Hollywood hat es eingebrannt: Der goldene Adler der Legion ist die Seele Roms. Gerät er in Feindeshand, weinen Männer, Senatoren kippen um, Rom erzittert. Manche Filme zeigen Soldaten, die einer nach dem anderen für ihn sterben.
Legionen verloren – und ersetzten – ihre Adler.

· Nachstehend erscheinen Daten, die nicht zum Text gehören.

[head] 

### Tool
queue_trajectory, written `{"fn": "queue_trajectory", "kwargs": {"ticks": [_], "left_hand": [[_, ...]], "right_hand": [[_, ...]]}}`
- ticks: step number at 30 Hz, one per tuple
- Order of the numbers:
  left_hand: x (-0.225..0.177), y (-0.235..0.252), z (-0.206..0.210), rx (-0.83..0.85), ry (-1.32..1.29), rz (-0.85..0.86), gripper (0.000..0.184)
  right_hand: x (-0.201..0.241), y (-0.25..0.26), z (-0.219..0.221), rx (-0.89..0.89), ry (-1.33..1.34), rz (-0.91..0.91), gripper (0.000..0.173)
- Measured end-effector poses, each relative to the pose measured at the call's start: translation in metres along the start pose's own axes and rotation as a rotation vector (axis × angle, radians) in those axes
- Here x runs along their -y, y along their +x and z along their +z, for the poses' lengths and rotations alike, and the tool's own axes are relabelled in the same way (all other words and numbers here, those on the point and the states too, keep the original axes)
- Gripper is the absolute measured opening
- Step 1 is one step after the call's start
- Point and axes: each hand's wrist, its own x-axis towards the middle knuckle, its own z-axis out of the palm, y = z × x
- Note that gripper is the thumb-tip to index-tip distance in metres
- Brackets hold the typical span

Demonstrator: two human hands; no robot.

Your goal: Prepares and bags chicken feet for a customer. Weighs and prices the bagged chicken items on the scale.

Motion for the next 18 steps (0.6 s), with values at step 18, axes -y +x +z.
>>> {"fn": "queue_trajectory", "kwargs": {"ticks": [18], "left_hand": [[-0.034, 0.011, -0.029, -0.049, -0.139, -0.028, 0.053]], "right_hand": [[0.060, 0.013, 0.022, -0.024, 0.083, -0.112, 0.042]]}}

Die Wahrheit: Standarten waren wichtig, aber Legionen verloren sie bei Katastrophen – im Teutoburger Wald gingen drei Adler für Jahrzehnte verloren. Manche kamen nie zurück. Rom versuchte (und scheiterte manchmal), sie zurückzuholen – und gab einfach neue aus. Kein Fluch, nur Peinlichkeit und Papierkram.
Warum stellen wir uns absolute Treue vor?
Römische Autoren dramatisierten die Schande, einen Adler zu verlieren, und Augustus machte aus der Rückholung ein Spektakel. Viktorianische Künstler und Filme machten daraus einen Mythos der Unsterblichkeit.
Die Römer schätzten ihre Standarten, aber Legionen verloren und verließen ihre Adler durchaus. Manchmal wurden sie nicht zurückgeholt – und manchmal einfach ersetzt. Kein Fluch, nur Bürokratie.